La storia si svolge in un basso dei quartieri popolari di Napoli, dove tre ‘insolite’ nubili sorelle – Elisabetta, Annina e Maria – vengono quasi fotografate in un’esistenza banalmente quotidiana, ripetitiva, riscattata solo dall’esaltato culto per la Vergine Immacolata e dalla rigidissima condotta etico-sessuale che ne consegue.
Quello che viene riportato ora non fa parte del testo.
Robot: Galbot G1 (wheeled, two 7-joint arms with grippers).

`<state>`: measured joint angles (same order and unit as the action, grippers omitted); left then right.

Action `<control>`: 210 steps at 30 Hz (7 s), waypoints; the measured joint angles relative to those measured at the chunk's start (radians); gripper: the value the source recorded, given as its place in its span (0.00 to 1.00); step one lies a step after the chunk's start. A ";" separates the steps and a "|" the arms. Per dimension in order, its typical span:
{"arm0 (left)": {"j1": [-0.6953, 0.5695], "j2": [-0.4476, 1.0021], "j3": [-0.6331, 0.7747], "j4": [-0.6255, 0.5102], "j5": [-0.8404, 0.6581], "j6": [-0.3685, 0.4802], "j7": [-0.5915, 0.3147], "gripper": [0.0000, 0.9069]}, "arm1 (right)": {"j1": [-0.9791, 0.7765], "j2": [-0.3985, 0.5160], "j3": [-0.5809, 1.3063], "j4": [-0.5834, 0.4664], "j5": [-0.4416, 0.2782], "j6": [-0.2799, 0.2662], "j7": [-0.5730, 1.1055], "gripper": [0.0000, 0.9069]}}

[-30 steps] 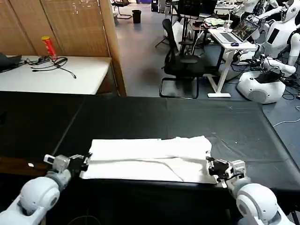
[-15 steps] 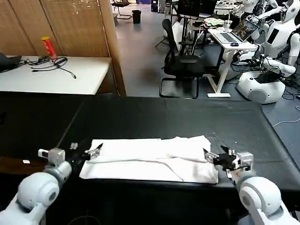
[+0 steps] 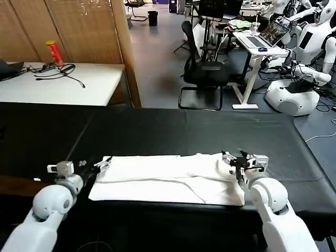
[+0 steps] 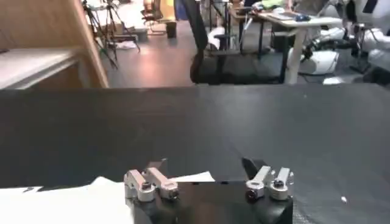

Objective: Fold and organize the clothes.

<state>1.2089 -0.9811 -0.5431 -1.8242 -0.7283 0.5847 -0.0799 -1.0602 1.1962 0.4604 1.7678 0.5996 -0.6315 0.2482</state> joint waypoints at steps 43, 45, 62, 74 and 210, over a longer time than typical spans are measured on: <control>-0.119 -0.089 0.058 0.149 0.281 -0.106 0.062 0.97 | 0.041 0.041 -0.005 -0.062 -0.101 0.115 -0.133 0.97; -0.114 -0.092 0.052 0.137 0.287 -0.113 0.067 0.97 | 0.025 0.032 0.000 -0.035 -0.094 0.114 -0.135 0.97; 0.039 -0.105 -0.059 -0.004 0.276 -0.169 0.128 0.97 | -0.182 0.020 0.071 0.251 -0.083 0.114 -0.129 0.97; 0.162 -0.170 -0.117 -0.027 0.281 -0.203 0.160 0.97 | -0.226 0.022 0.077 0.304 -0.107 0.123 -0.130 0.97; 0.022 -0.305 0.286 -0.196 0.116 -0.193 0.098 0.97 | -0.211 -0.010 -0.076 0.275 -0.194 0.167 -0.240 0.97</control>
<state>1.2309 -1.2862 -0.2572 -2.0203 -0.6119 0.3919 0.0185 -1.2708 1.1859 0.3839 2.0430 0.4051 -0.4650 0.0079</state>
I loro rapporti personali sono ferreamente gerarchici e improntati a un sistema di diritti-doveri-poteri appartenenti al più tradizionale schema anagrafico-familiare: il comando assoluto è nelle mani di Elisabetta (Lalla Esposito), la maggiore, l’inflessibile custode della virtù, propria e delle sorelle, come della giusta obbedienza ai dogmi e ai ministri della Chiesa; subito dopo viene Annina (Cristina Donadio), la visionaria, colei che afferma di vedere e parlare con lo Spirito Santo, di ricevere ineffabili messaggi dalla Madonna, l’apocalittica e inascoltata voce che annuncia l’Evento, il sacro Evento che sta per realizzarsi sotto i loro occhi, tra le miserabili mura del loro basso, in mezzo a prosaici detersivi, caramelle, forcine per capelli; in ultimo c’è Maria (Anita Mosca), la muta, la totalmente priva di potere, ma anche l’enigmatico oggetto del miracolo, della imperscrutabile scelta divina.
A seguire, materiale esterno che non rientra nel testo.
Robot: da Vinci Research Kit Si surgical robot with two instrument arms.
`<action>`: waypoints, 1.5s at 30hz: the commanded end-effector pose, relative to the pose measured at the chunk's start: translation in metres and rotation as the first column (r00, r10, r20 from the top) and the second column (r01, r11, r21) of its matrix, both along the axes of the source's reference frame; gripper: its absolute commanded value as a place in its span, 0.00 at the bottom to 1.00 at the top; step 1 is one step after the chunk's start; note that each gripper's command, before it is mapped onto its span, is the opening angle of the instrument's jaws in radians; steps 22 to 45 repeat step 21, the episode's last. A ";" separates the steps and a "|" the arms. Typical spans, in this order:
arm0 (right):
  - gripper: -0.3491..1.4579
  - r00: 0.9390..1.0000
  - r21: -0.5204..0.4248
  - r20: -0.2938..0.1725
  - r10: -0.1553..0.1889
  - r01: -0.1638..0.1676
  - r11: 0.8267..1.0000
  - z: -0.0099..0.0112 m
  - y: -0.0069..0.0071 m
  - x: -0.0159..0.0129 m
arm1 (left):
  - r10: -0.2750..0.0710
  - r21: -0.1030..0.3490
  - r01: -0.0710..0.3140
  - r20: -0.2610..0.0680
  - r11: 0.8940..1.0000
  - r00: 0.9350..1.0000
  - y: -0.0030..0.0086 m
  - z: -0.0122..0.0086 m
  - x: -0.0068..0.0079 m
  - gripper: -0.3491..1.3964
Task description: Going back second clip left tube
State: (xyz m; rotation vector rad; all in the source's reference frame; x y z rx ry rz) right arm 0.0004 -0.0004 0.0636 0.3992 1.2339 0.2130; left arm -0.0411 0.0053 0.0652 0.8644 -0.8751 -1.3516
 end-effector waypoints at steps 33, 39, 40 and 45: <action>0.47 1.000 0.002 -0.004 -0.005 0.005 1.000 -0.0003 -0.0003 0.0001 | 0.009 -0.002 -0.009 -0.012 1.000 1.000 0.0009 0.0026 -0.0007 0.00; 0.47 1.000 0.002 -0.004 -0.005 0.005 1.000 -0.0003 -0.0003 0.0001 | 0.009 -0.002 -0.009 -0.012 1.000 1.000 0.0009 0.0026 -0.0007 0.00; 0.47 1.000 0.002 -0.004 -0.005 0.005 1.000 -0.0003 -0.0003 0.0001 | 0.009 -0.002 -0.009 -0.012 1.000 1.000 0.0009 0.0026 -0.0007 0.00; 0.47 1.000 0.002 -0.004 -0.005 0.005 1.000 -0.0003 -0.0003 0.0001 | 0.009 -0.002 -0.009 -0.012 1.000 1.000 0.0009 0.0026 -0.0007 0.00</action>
In questa atmosfera così scarnificata e piamente devota accade che le fantasie, le reiterate filippiche di Annina incomincino a concretizzarsi, a incidere sensibilmente sul quotidiano, a trasformarlo, poco per volta in presenza dell’eccezionale, in una inusitata esperienza che non può non travolgere i consueti canoni esistenziali delle tre sorelle.
Così simbolicamente Elisabetta perde gli occhi, indispensabile mezzo del suo controllo, quasi una punizione divina inflitta alla sua ortodossa sicumera; così Maria, passiva ancella, si trasfigura, attraverso incredibili fenomenologie (mestruazioni di colore celeste, gravidanza inspiegabile), nella epifania della Virgo Incontaminata, l’eccelso modello a cui si conformano in varia misura i tre personaggi.
L’epilogo è imprevedibile e sarà la stessa Maria, inspiegabilmente tornata in possesso della voce, a disvelare segreti e condotte che non hanno nulla di miracoloso e che individuano in Annina la tessitrice di un disegno, di un intrigo, che Maria spezza con le proprie mani e perpetua al tempo stesso, riproducendone la follia.